## WHAT YOU SHOULD DO
The lines wanted are those in the data below that include "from".

● ● ● ●

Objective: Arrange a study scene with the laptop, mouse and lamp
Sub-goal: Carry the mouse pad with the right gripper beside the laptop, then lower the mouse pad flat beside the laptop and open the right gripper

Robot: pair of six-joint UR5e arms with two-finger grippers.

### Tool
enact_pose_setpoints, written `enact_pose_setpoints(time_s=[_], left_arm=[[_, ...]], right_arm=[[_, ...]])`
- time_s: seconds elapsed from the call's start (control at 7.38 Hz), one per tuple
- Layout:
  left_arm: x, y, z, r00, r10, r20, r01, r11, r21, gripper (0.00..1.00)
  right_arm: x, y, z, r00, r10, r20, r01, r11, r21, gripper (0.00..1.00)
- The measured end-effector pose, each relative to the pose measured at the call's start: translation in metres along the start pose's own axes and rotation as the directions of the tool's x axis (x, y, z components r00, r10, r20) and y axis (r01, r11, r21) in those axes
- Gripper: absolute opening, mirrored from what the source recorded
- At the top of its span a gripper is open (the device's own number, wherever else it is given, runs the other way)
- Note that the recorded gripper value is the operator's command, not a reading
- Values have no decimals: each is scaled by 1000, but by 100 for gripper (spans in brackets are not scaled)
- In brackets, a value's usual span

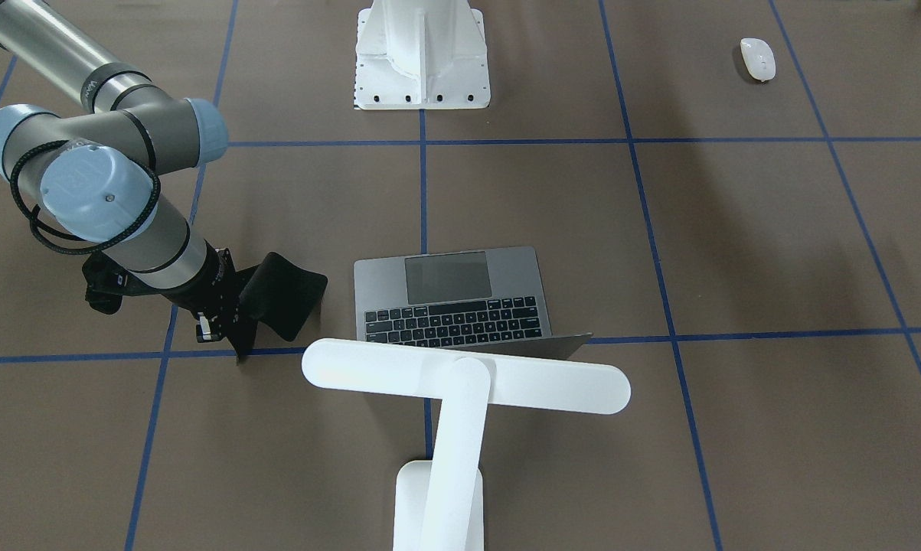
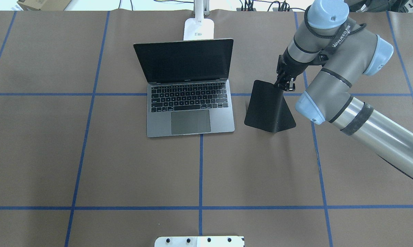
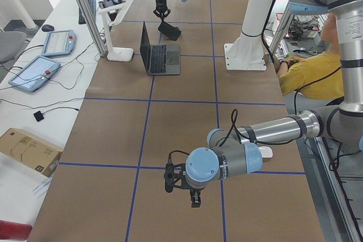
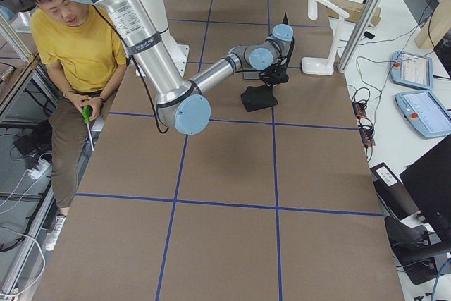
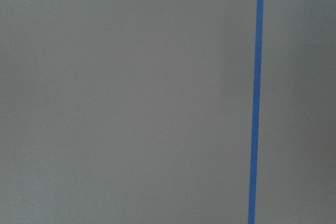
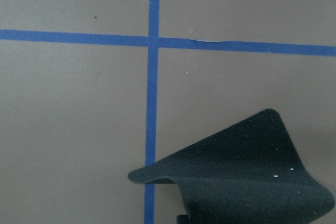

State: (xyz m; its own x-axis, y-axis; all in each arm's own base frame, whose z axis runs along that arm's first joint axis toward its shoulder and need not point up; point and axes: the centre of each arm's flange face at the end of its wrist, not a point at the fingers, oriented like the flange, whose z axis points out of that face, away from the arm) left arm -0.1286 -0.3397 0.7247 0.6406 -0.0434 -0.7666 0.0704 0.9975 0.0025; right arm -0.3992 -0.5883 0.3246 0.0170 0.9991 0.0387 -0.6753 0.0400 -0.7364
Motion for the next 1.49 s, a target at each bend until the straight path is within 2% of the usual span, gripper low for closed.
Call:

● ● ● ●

## EXERCISE OUTPUT
- time_s: seconds elapsed from the call's start (control at 7.38 Hz), one per tuple
- Gripper: absolute opening, mirrored from what the source recorded
State: (xyz m; its own x-axis, y-axis; all in each arm's own base frame, whose z axis runs along that arm's first joint axis toward its shoulder and need not point up; point and axes: the centre of each arm's flange face at the end of its wrist, not a point at the fingers, oriented like the flange, whose z axis points out of that face, away from the arm) left arm -0.1286 -0.3397 0.7247 0.6406 -0.0434 -0.7666 0.0704 0.9975 0.0025; right arm -0.3992 -0.5883 0.3246 0.0170 0.9991 0.0387 -0.6753 0.0400 -0.7364

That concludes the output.